In Visual Studio 2010 SP1, why does the following C++ code run more than 10 times faster when it uses 0.1f and - 0.1f than when it uses + 0 and - 0, even though the two versions look almost identical?

const float x[16] = {
    1.1f, 1.2f, 1.3f, 1.4f,
    1.5f, 1.6f, 1.7f, 1.8f,
    1.9f, 2.0f, 2.1f, 2.2f,
    2.3f, 2.4f, 2.5f, 2.6f
};

const float z[16] = {
    1.123f, 1.234f, 1.345f, 156.467f,
    1.578f, 1.689f, 1.790f, 1.812f,
    1.923f, 2.034f, 2.145f, 2.256f,
    2.367f, 2.478f, 2.589f, 2.690f
};

float y[16];
for (int i = 0; i < 16; i++)
{
    y[i] = x[i];
}

for (int j = 0; j < 9000000; j++)
{
    for (int i = 0; i < 16; i++)
    {
        y[i] *= x[i];
        y[i] /= z[i];
        y[i] = y[i] + 0.1f;
        y[i] = y[i] - 0.1f;
    }
}

But this version is much slower:

const float x[16] = {
    1.1f, 1.2f, 1.3f, 1.4f,
    1.5f, 1.6f, 1.7f, 1.8f,
    1.9f, 2.0f, 2.1f, 2.2f,
    2.3f, 2.4f, 2.5f, 2.6f
};

const float z[16] = {
    1.123f, 1.234f, 1.345f, 156.467f,
    1.578f, 1.689f, 1.790f, 1.812f,
    1.923f, 2.034f, 2.145f, 2.256f,
    2.367f, 2.478f, 2.589f, 2.690f
};

float y[16];
for (int i = 0; i < 16; i++)
{
    y[i] = x[i];
}

for (int j = 0; j < 9000000; j++)
{
    for (int i = 0; i < 16; i++)
    {
        y[i] *= x[i];
        y[i] /= z[i];
        y[i] = y[i] + 0;
        y[i] = y[i] - 0;
    }
}

The code was compiled with optimization level /O2 and SSE2 enabled. The key question is: how can changing a value from 0.1f to 0 make the program much slower instead of faster?

Short Answer

By the end of this page, you will understand that performance differences like this often come from compiler optimizations, not just the raw cost of arithmetic operations. You will learn how compilers remove useless work, how floating-point expressions can change optimization opportunities, why benchmarks can accidentally measure optimized-away code, and how to write more reliable performance tests in C++.

Concept

In C++, the code you write is not necessarily the code the CPU executes. An optimizing compiler analyzes your program and may:

remove calculations that do not affect the final result
rearrange operations
keep values in registers instead of memory
vectorize loops using SIMD instructions such as SSE2
simplify expressions like x + 0 into just x

That sounds like + 0 should always be faster. But in benchmarks, the opposite can happen if simplification changes the compiler's strategy.

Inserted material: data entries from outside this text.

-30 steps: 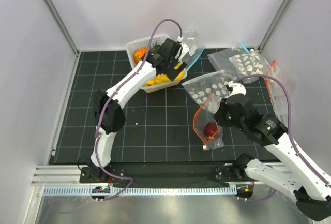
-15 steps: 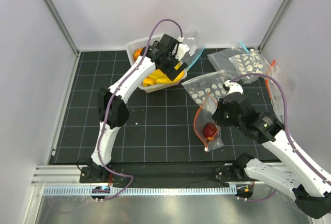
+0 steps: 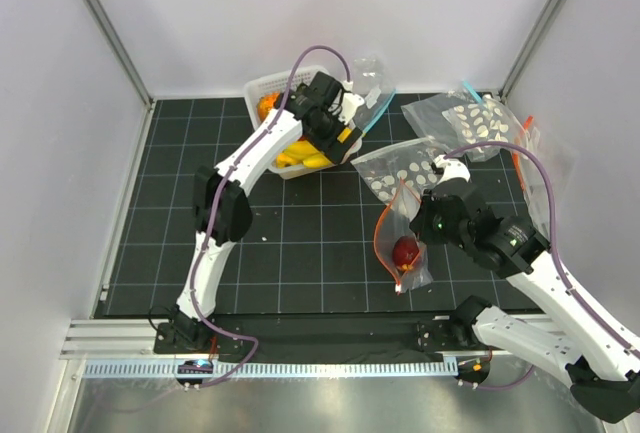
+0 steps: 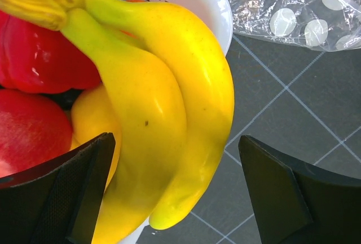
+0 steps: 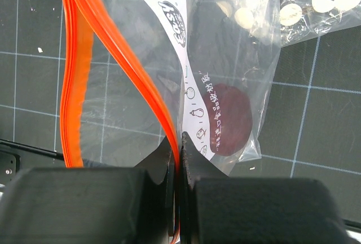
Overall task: Place the food in the zip-top bag and seal the zipper
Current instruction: Pick up the fake fruit from the bin, then place the fake fruit in the zipper food storage bag.
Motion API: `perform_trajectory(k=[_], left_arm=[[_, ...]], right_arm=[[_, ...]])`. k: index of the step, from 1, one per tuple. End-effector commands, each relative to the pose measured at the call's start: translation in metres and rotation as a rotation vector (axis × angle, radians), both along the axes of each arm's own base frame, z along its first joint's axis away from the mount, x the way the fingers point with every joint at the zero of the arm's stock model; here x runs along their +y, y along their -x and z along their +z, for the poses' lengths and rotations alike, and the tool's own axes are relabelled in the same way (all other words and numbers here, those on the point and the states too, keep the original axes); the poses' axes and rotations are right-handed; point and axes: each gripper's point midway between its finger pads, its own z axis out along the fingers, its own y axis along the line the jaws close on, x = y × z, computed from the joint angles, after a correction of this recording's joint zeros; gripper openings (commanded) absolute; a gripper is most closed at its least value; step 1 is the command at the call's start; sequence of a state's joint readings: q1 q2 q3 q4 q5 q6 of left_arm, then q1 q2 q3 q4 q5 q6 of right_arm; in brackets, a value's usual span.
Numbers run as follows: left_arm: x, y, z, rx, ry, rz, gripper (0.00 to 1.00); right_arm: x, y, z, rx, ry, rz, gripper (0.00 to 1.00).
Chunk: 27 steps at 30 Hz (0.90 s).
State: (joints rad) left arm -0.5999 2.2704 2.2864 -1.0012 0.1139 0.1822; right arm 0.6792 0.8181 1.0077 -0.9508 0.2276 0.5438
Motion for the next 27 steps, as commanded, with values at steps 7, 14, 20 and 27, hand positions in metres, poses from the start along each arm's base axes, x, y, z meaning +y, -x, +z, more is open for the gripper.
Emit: perform_trajectory(k=[7,14,20,27], left_arm=[[-0.007,-0.006,0.063,-0.131,0.149,0.041,0.63],[-0.006,0.004,0.109,-0.199,0.235,0.048,0.55],[-0.008,0.040,0.156,-0.200,0.402,0.027,0.52],[-0.013,0.103,0.196,-0.123,0.776,0.061,0.51]], right_arm=[[0.004,-0.005,0.020,-0.060,-0.037,0.008,0.01],[0.002,-0.006,0.023,-0.070,-0.032,-0.001,0.01],[0.005,-0.011,0.021,-0.069,-0.028,-0.005,0.01],[0.015,-0.021,0.027,-0.091,-0.063,-0.007,0.01]])
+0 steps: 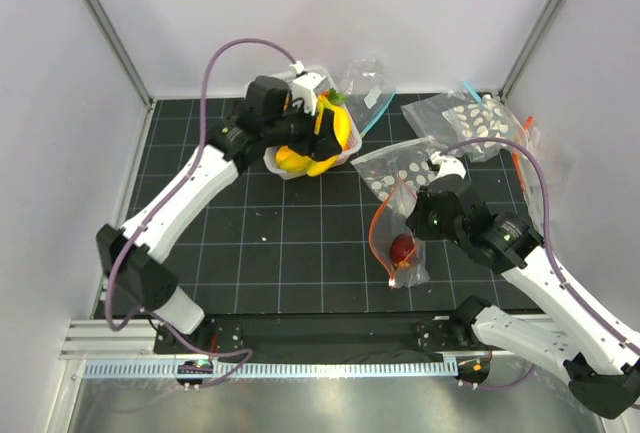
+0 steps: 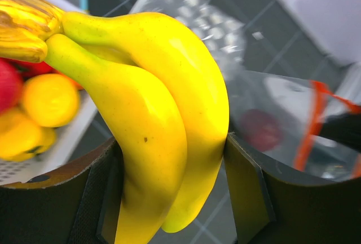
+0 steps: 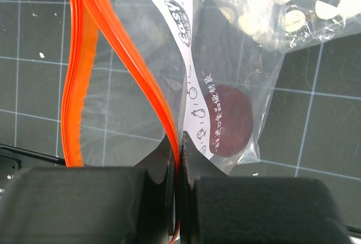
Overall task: Place the food in the zip-top bag and seal the zipper
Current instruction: Place the fake fruit in the zipper food storage bag.
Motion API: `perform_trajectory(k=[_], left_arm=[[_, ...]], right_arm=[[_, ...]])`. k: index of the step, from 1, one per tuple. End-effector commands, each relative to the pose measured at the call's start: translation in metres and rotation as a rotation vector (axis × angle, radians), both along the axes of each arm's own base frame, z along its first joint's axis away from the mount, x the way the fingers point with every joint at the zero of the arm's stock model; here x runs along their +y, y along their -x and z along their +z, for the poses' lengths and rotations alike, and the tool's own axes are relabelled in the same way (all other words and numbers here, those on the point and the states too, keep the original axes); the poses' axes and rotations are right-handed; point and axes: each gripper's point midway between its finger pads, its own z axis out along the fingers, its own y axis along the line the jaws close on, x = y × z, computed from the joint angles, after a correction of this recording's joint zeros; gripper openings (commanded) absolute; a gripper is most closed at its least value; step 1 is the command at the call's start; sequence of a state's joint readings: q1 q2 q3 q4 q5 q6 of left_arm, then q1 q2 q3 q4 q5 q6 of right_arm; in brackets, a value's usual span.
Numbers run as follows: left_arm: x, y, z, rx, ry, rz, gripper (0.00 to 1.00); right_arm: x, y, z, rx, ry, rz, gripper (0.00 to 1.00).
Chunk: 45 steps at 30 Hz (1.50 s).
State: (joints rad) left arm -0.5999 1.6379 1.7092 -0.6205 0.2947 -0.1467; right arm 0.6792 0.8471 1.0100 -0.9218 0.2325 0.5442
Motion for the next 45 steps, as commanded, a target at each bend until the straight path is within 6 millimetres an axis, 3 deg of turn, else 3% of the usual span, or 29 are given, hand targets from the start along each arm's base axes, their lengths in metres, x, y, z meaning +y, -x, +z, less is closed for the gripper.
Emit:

The core idea: the compiler optimizes the whole expression

These two lines:

y[i] = y[i] + 0;
y[i] = y[i] - 0;

are mathematically redundant. A compiler can often remove them completely.

But once they disappear, the loop becomes:

y[i] *= x[i];
y[i] /= z[i];

Now the compiler may generate a very different machine-code version of the loop. In particular:

it may stop using a vectorized path it used before
it may keep a strict dependency chain from one iteration to the next
it may expose the real cost of floating-point division
it may decide the loop's result is never used in a meaningful way and optimize differently

With 0.1f, the compiler cannot simply remove both operations in the same way, because floating-point arithmetic is not exact. In floating-point math:

Mental Model

Think of the compiler like a very aggressive assistant who tries to simplify your work before doing it.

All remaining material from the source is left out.